Desempenho da Lei Rouanet
Estabelecida em 1991, a Lei de Incentivo à Cultura, conhecida popularmente como Lei Rouanet, tem como finalidade estimular o setor cultural por meio da captação de investimentos da iniciativa privada. Em 2025, a região do Grande ABC registrou 99 projetos autorizados, totalizando um valor aprovado para captação de R$ 73,5 milhões. No entanto, apenas dez desses projetos conseguiram viabilizar recursos efetivos, somando um montante de R$ 6,1 milhões, o que representa apenas uma em cada dez propostas que obtiveram aprovação. Essas informações foram coletadas do Salic (Sistema de Acesso às Leis de Incentivo à Cultura), vinculado ao Ministério da Cultura.
No ano seguinte, em 2024, o total de investimento aprovado subiu para R$ 91,2 milhões, distribuídos entre 94 projetos. Deste valor, R$ 12,4 milhões foram captados no ano anterior por nove iniciativas.
Declaração de Autoridades sobre a Captação de Recursos
Henilton Menezes, secretário de Fomento e Incentivo Cultural do Ministério da Cultura, destacou que todos os recursos aplicados nos projetos provêm de investidores privados, ressaltando que o governo federal não destina verbas diretas do orçamento público. “A lei funciona como um mecanismo para o desenvolvimento cultural, oferecendo aos investidores a oportunidade de direcionar um pequeno percentual do seu imposto de renda para projetos culturais de sua escolha. É como se o governo dissesse que, caso desejem, podem usar até 4% de seu imposto para apoiar ações culturais que estejam de acordo com as diretrizes da Lei Rouanet”, explicou o secretário.
Menezes também observou que a dificuldade na captação está relacionada às negociações com investidores do setor privado. “Depois de ter o projeto aprovado, o proponente não tem o valor assegurado. O Ministério apenas regula o programa e, quando autoriza a captação, o sucesso depende da habilidade do proponente em conquistar o apoio do empresário para destinar parte do imposto ao projeto”, esclareceu.
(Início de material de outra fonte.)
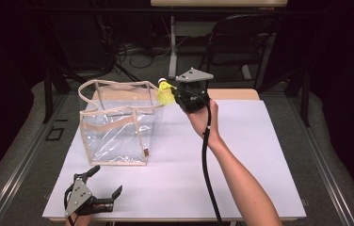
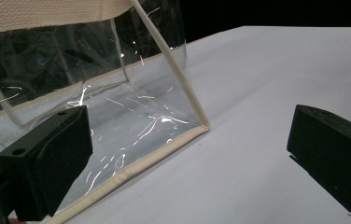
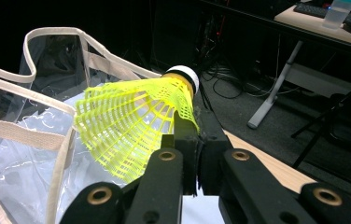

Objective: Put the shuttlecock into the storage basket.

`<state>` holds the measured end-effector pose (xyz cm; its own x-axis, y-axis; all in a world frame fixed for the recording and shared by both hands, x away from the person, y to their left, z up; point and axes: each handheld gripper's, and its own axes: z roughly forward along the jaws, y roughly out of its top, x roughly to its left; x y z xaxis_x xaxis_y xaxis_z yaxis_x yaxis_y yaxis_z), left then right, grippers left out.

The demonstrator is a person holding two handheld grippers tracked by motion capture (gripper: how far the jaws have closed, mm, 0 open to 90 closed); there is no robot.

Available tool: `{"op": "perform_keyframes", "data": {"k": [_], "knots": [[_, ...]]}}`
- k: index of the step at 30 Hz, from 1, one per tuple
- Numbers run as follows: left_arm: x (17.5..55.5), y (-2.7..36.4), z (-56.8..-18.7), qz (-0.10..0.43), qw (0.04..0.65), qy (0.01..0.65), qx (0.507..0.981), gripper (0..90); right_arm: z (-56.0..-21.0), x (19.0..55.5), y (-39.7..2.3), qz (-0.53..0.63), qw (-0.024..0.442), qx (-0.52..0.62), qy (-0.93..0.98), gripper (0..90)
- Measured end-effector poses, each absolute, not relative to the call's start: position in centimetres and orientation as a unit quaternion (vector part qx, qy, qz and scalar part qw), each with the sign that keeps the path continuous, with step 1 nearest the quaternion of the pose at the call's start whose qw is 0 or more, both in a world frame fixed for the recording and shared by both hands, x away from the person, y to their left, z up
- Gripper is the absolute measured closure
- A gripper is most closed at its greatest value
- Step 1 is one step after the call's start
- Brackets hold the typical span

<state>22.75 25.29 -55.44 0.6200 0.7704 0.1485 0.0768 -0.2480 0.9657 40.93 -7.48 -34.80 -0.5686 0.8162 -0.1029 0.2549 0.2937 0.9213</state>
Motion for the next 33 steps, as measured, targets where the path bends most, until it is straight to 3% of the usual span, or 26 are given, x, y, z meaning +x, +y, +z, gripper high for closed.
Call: {"op": "perform_keyframes", "data": {"k": [33], "knots": [[22.8,25.3,-55.4,0.32,0.539,0.293,0.721,0.2,-34.5,42.7,-4.6,0.467,0.289,0.351,0.758,89.0]]}}
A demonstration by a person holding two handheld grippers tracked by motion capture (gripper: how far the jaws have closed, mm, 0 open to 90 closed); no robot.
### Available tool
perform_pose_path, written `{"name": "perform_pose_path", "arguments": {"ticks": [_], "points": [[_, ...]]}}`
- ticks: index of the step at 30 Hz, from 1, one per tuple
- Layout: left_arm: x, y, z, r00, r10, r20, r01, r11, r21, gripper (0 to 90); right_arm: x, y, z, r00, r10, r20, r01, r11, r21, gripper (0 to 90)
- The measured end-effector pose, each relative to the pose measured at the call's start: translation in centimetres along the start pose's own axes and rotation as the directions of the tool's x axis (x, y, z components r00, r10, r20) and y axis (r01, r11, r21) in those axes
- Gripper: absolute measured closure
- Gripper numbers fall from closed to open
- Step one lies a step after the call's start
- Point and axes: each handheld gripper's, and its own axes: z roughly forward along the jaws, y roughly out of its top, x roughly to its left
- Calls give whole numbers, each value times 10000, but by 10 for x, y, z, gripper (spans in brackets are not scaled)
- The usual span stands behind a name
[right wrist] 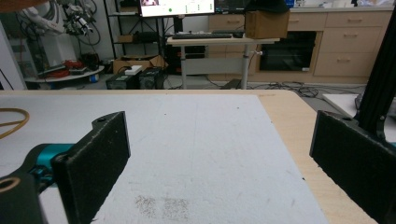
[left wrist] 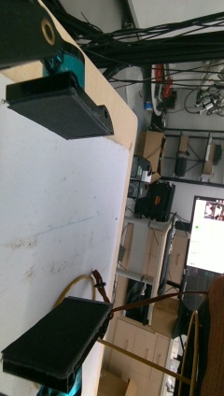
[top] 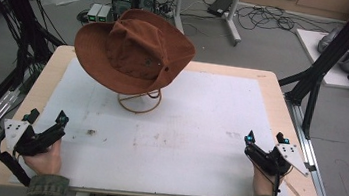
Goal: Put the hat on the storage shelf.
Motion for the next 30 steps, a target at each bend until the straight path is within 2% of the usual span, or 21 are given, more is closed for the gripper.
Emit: {"name": "perform_pose_path", "arguments": {"ticks": [13,30], "points": [[0,0,-2,10000,-85,41,85,10000,-1,135,-1,-2,-1,10000,48,-68,-48,10000,18,42],[6,0,-6,9998,-205,-28,205,9998,35,135,3,-7,5,9992,119,-386,-107,9994,333,42]]}}
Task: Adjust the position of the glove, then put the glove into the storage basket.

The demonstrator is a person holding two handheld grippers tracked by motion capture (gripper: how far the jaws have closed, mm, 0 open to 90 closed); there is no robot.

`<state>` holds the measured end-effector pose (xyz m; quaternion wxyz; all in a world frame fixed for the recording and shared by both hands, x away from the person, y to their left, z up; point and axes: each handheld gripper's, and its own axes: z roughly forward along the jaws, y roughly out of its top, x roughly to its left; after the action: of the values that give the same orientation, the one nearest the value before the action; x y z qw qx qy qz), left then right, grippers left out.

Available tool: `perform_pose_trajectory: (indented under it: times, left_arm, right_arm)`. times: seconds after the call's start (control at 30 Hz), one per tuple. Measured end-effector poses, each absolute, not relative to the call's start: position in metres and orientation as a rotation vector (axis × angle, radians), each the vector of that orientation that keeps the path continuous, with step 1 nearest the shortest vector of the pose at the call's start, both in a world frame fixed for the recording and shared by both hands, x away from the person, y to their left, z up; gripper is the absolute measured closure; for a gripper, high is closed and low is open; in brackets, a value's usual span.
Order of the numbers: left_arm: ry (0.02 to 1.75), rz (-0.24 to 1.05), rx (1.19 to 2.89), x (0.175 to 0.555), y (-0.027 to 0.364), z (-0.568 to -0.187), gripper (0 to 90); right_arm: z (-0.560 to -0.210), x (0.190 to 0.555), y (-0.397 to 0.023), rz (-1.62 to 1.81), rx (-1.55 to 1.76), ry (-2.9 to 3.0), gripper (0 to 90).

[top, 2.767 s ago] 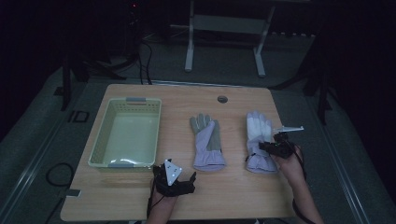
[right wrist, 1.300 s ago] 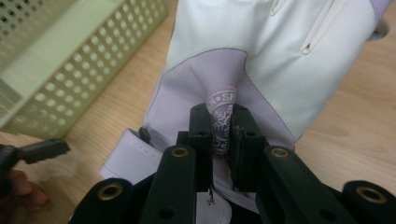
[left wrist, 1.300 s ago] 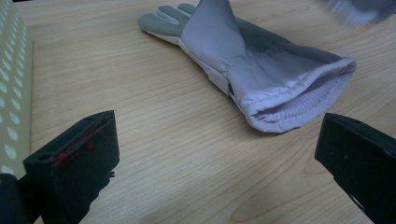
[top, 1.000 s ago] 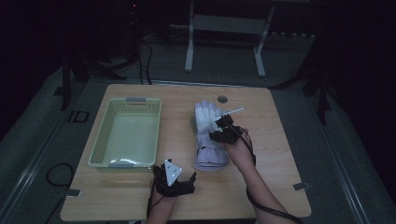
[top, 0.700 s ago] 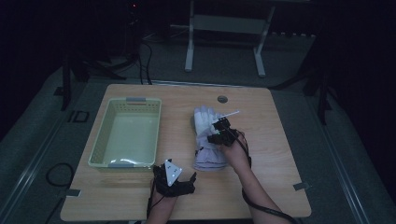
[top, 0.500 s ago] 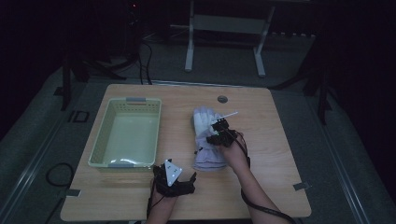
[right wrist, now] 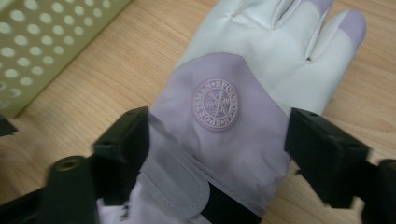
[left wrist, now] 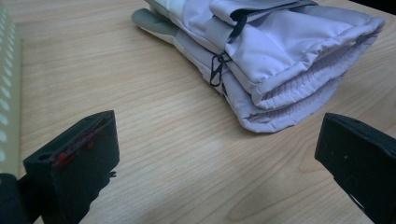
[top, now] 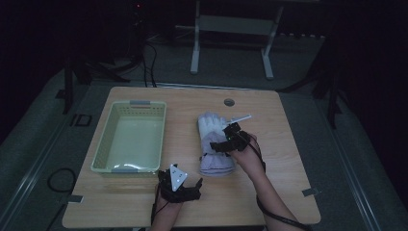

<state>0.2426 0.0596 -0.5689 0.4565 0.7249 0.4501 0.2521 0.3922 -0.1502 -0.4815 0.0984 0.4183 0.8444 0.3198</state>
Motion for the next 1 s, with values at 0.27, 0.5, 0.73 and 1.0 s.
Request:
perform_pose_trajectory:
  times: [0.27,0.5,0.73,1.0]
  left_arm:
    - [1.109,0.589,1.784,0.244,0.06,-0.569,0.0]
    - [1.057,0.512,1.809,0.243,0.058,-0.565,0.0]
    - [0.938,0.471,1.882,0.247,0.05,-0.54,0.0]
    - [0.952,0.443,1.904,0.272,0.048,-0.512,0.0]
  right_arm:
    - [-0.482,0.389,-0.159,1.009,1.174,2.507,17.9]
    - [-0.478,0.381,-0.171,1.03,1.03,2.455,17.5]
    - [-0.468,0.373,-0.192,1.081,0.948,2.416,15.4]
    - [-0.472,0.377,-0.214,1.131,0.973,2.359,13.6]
Desafios e Comparativos Nacionais
Em uma análise mais ampla, no cenário nacional, apenas 25% dos projetos aprovados conseguem efetivar a captação dos recursos necessários. Segundo o secretário, a redução nos valores aprovados em comparação a anos anteriores na região se deve ao próprio movimento do mercado, sem uma razão específica identificada.
Conforme informações coletadas do Ministério da Cultura, a Lei Rouanet registrou um total de R$ 3,41 bilhões em recursos captados em todo o Brasil no ano de 2025. Para Henilton Menezes, é fundamental que o País priorize investimentos culturais, uma vez que este setor gera empregos, cria riqueza e proporciona aos brasileiros a oportunidade de se reconectarem com suas identidades culturais.
Benefícios do Investimento Cultural
A advogada Talitha Passos, que possui mestrado em Administração Pública e atua como consultora de políticas públicas na área cultural, destacou que, além da renúncia fiscal, a alocação de recursos é crucial para o fortalecimento das empresas. “O incentivo cultural deve ser visto como uma estratégia, não apenas como um benefício fiscal. Esta alocação reforça compromissos sociais e culturais, atendendo também a critérios de Sustentabilidade (Ambiental, Social e Governança)”, apontou.
A especialista ainda enfatizou que o que pode estimular as empresas a destinar recursos é o relacionamento construído com a comunidade e o dinamismo econômico resultante, que favorece o turismo, o comércio, os serviços e a economia criativa.
Iniciativa Exemplar: Projeto Locomotiva
Um exemplo de sucesso é o Projeto Locomotiva, situado em Santo André, que oferece educação musical para jovens. Desde 2011, essa iniciativa se beneficia dos recursos da Lei Rouanet. Sergio Schuindt, diretor da orquestra e com 61 anos, comentou sobre a relevância da legislação: “Apesar da diversidade nas fontes de financiamento, no ano passado a lei representou 30% da entrada de recursos para os quatro polos de ensino. Além disso, é importante ressaltar que a Rouanet tem inspirado a criação de outras leis municipais e estaduais com propósitos semelhantes”, concluiu.